林若瑶笑着点头,眼底却泛起了泪光。她知道,他们说的“不冷”“不怕”,都是哄她的。天山的冰川有多寒,长白山的雪崩有多险,她从白草先生偶尔的叹息里,从林栖辞深夜攥紧的拳头上,都能猜到几分。可他们从不说苦,只把最暖的话,最坚定的笑,都给了她。
三日后,药终于熬成。深褐色的药汁盛在白瓷碗里,泛着淡淡的花香。诸葛先生亲自将药碗递到林若瑶唇边:“喝了这碗药,再歇上几日,就能下床走动了。”
林若瑶望着碗里的药汁,又看了看身旁的宋清迟、萧景渊和林栖辞,三人眼底都满是期待,像等着花开的孩童。她深吸一口气,仰头将药汁喝了下去。药汁微苦,却带着雪莲花的清甜,顺着喉咙滑下,暖意瞬间蔓延至四肢百骸,连心口那点因常年病痛积攒的寒意,都仿佛被驱散了。
喝完药,林若瑶便觉得倦意袭来,她靠在萧景渊怀里,眼皮渐渐沉重,却仍攥着他的衣袖,轻声道:“萧景渊,清迟哥哥,大哥……你们别离开,等我醒了,我们一起看海棠好不好?”
“好。”三人异口同声,声音里满是温柔。
萧景渊轻轻将她放在榻上,替她盖好被子,掖好被角。宋清迟将那枚平安符重新放在她枕边,林栖辞则把暖炉往榻边挪了挪,确保她不会着凉。三人守在榻边,看着她安稳睡去,眼底的担忧渐渐散去,取而代之的是松了口气的笑意。
窗外的阳光愈发温暖,积雪开始融化,顺着竹篱滴落,发出“滴答”的声响,像轻快的乐曲。白草园的院子里,几株红梅迎着暖阳,悄然绽放,花瓣上还沾着未化的雪粒,红白相映,美得像一幅画。
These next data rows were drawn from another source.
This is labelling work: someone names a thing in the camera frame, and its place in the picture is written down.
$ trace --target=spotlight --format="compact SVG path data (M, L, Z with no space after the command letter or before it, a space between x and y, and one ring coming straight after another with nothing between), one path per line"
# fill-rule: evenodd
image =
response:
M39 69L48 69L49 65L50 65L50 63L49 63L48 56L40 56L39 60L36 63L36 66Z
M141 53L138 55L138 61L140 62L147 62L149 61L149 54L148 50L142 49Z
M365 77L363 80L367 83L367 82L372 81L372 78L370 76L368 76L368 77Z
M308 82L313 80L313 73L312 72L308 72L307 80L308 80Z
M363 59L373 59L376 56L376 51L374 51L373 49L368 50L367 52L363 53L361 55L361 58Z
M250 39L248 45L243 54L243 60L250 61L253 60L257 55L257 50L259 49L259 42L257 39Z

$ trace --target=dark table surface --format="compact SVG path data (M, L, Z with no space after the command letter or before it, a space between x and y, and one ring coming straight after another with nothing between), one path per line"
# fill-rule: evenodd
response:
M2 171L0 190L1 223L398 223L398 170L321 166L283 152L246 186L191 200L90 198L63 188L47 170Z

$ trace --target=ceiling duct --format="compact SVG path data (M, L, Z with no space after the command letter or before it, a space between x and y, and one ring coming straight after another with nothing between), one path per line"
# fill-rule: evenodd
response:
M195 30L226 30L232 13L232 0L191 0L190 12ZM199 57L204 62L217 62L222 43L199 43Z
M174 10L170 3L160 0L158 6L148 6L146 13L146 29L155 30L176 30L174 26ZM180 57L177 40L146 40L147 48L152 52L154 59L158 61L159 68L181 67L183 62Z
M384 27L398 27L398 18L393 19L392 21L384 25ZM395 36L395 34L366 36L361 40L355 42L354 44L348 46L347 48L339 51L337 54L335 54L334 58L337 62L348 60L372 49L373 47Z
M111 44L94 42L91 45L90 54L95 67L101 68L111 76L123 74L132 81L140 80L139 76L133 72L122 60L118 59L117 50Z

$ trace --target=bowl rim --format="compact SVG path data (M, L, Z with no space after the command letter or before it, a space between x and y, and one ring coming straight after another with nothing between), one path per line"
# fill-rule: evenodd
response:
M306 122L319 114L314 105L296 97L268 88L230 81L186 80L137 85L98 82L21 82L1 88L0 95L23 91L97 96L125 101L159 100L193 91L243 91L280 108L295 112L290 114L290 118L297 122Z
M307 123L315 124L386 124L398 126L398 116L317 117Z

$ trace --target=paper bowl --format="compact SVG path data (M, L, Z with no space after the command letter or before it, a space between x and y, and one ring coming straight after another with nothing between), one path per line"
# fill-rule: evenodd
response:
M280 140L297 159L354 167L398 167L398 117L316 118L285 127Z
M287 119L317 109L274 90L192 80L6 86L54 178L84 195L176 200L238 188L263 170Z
几日后,林若瑶终于能下床走动了。萧景渊小心翼翼地扶着她,宋清迟替她披上厚厚的狐裘,林栖辞则提着暖炉,跟在两人身后,像个贴身护卫。四人走到院子里,阳光洒在身上,暖得人浑身舒畅。
林若瑶望着院中的红梅,又看了看身旁三个守护着她的人,眼底满是笑意。她伸手,接住一片飘落的梅花瓣,花瓣落在掌心,带着淡淡的香气。
“清迟哥哥,”她转头看向宋清迟,笑着说,“等开春了,我们去白云山好不好?我想看看你以前练兵的地方,想看看你说过的,能看到整个山谷的望风台。”
宋清迟点头,眼底是化不开的温柔:“好,等开春,我带你去。望风台上的风很暖,能吹走所有的寒气。”
她又转向萧景渊,眼底闪着期待的光:“殿下,东宫的海棠,真的还在等我吗?”
萧景渊伸手,将她颊边的碎发别到耳后,声音柔得能化雪:“当然,我让人每日浇水施肥,就等着它的主人回去看它开花。”
最后,她看向林栖辞,笑着说:“大哥,等我好了,你教我骑马好不好?我想和你们一起,骑着马,去看看外面的世界。”
林栖辞紧绷的脸终于露出笑容,他点头:“好,等你身子再好些,我就教你。我们骑最快的马,去最远的地方。”
阳光洒在四人身上,将他们的影子拉得很长,叠在一起,像一幅温暖的画。院中的红梅还在绽放,竹屋旁的暖炉里,炭火还在燃烧,药香早已散去,只剩下梅花的香,阳光的暖,还有身边人的笑。
林若瑶知道,她等的花,开了;她等的人,回来了;她等的暖,也终于,落在了心上。往后的日子,再没有风雪,没有病痛,只有身边的人,和永远开不完的花,陪着她,一起走过岁岁年年。